43.妖力トレーニング④
学校終わりの放課後。私は自室にいた。何もゴロゴロしているわけではない。今日は少し時間もあるので妖力トレーニングをしようと思っていたのだ。
前回、海で人魚と戦った時に私は何もできなかった。人魚は倒せたが、水に引きずり込まれた荒井くんを助けることは出来なかったのだ。だから、もう少し出来る事を増やしたかった。
具体的にどうすべきかは分からない。だが、悩んでいても仕方がないので練習あるのみ。
以前までは山で妖力トレーニングをしていたが、そのせいで純麗ちゃんに出くわしてしまったので場所は変える。人目につかないところといえば、妖の狭間がある。
私は手で輪っかを作り唱える。
「『在』!!」
その瞬間、家の外で聞こえたトラックの音や公園での児童の声が消える。妖の狭間に来た合図だ。
自室から一階へと降りる。妖力トレーニング、とはいったが何をするかは決めていない。とりあえず出くわした妖怪と戦ってみよう。
なんて思い家を出る。何処に妖怪がいるかは分からないので、周辺をふらついてみる。
「……………いないなぁ。」
住宅街を一周するが、妖怪の姿はない。仕方がないのでもう少し足を伸ばすことにした。折角なので妖の狭間で学校に行ってみよう。

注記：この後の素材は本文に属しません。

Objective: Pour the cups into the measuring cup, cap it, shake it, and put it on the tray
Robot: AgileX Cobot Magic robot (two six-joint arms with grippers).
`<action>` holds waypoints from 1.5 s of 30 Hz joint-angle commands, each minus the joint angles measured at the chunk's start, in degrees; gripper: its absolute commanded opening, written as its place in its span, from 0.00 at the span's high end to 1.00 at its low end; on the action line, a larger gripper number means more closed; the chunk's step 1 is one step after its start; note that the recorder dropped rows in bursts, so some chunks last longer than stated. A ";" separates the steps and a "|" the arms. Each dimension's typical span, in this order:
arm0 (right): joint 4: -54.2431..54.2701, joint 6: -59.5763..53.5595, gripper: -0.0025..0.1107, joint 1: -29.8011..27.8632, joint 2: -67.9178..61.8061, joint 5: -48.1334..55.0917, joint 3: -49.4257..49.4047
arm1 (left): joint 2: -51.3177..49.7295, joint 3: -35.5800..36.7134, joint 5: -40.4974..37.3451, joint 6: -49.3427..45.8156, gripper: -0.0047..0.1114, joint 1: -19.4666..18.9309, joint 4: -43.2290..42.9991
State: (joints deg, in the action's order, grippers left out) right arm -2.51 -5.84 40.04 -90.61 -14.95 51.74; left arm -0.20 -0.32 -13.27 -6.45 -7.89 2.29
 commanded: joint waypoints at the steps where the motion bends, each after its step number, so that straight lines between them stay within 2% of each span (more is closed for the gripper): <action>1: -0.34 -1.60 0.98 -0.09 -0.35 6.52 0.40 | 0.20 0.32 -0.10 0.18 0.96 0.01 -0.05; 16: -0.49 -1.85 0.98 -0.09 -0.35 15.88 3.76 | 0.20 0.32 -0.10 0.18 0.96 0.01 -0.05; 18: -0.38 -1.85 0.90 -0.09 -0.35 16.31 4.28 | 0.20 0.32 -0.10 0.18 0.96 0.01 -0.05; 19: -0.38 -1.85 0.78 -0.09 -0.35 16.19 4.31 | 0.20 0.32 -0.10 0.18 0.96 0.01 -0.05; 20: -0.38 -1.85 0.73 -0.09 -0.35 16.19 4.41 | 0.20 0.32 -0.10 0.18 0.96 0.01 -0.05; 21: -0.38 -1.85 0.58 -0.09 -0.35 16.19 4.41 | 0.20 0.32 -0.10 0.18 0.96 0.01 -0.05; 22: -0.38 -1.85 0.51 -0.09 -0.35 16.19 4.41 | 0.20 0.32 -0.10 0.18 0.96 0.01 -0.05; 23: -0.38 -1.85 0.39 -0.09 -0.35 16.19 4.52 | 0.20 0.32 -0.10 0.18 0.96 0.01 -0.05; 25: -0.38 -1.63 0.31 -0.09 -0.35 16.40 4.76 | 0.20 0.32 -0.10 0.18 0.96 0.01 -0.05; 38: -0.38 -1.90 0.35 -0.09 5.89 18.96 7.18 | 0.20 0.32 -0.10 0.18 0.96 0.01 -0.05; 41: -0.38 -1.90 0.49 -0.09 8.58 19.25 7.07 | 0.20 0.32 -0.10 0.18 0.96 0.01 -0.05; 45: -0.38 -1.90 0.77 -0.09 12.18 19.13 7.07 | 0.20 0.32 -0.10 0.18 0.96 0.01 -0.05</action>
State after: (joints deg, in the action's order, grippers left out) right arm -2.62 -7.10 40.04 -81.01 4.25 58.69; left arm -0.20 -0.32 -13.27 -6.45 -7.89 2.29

いつものように通学路を歩く。制服でもないし、鞄も持っていないので不思議な気持ちだ。
そして校門前に着く。妖の狭間といっても学校の見てくれに変化はなかった。
そうして眺めていると、ふと足に違和感を感じた。何かと思い、視線を下にやる。
「!?いたっ、」
瞬間、鋭い痛みがふくらぎに伝わる。視線の先。そこには長い爪が足を掴むのが映っていた。
咄嗟にすべての指を組んで唱える。
「『皆』!!」
『皆』は対象の動きを止める技。私に襲いかかってきた妖怪の動きもとまるはず。しかし、足元にいたはずの妖怪はいつの間にか視界から外れ、消えていた。無論、『皆』の効力は発揮できていない。
「……………どこに…………!?」
あたりを見渡すと、今度は背後から衝撃が走った。いつの間にか後ろにいた妖怪。その姿は苔色の体に頭には皿、というカッパのような姿だった。
カッパは私の背を叩く。私はその衝撃で転んでしまう。起き上がる間もなく、カッパの鋭く薄汚い爪が転んだ私へと向けられる。『皆』は間に合わない。
ひとりで妖怪退治を出来るなんて思い上がった罰だ。
そう思い、目を閉じる。もはやここまでだと。
しかし、一向にその瞬間は訪れない。恐る恐る目を開ける。そこには、頭の皿を割られて伸びているカッパがいた。周囲は何故か水浸しだ。
「な、なんで…。」
状況は理解できなかった。それでも、今は妖の狭間から出よう。そうしなければまた襲われてしまう。
抜けてしまった腰を奮い立たせて立ち上がる。私には、ひとりで戦うことは早かったようだ。